Michelle Miller is the co-founder of Coworker.org, a digital platform that matches campaigning tools with organizing, media and legal support to help people change their working conditions. Since its founding in 2013, Coworker.org has catalyzed the growth of global, independent employee networks at major companies like Starbucks, Wells Fargo, Olive Garden and US Airways. Michelle’s early work developing Coworker.org was supported by a 2012 Practitioner Fellowship at Georgetown University’s Kalmanovitz Initiative for Labor and the Working Poor. She is a 2014 Echoing Green Global Fellow.

Before co-founding Coworker.org, Michelle spent a decade at the Service Employees International Union (SEIU) where she pioneered creative projects that advanced union campaigns. She is also a nationally recognized media artist and cultural organizer. Most recently, she directed the participatory media creation process for Hollow, a 2014 Peabody award-winning interactive documentary about her home state of West Virginia. 

Coworker.org
Coworker.org is a digital platform that supports the growth of independent, worker-led networks inside companies.
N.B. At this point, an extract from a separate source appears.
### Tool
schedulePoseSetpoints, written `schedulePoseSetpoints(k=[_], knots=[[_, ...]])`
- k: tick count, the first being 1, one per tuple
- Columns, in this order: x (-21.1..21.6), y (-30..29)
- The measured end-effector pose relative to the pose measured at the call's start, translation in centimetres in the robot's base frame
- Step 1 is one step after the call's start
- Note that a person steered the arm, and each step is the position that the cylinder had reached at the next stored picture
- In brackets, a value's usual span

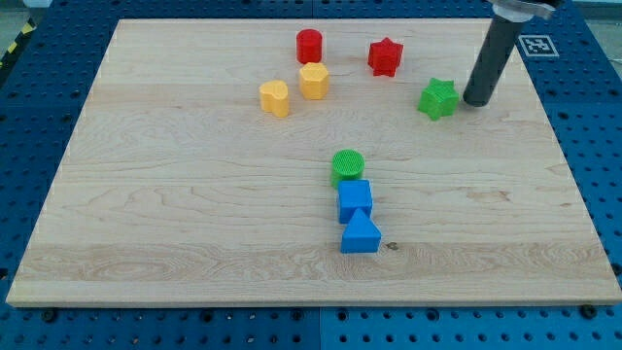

Since our founding in 2013, we’ve catalyzed the growth of these networks among Uber drivers, Wells Fargo bank tellers, Darden restaurant employees and Starbucks Baristas among many others primarily through digital organizing campaigns launched and led by workers on a variety of issues. We see these networks as emergent forms of decentralized collective structures that will operate horizontally in workplaces, shifting power and leading to more democratic practices. We’re experimenting with a combination of technology and staff support interventions to make this possible, with the ultimate goal of creating a space for collaboration, data and information sharing, campaign creation and mutual aid among global networks of workers. These experiments start with a series of basic questions: How do we build peer visibility among workers in a digital space? How does that visibility lead to a collective sense of power and ongoing collaboration? How do we thoughtfully apply staff expertise to the networks while maintaining the distance that allows for truly imaginative, worker-led collective building? And how can we mitigate material risk to workers in this process of experimentation?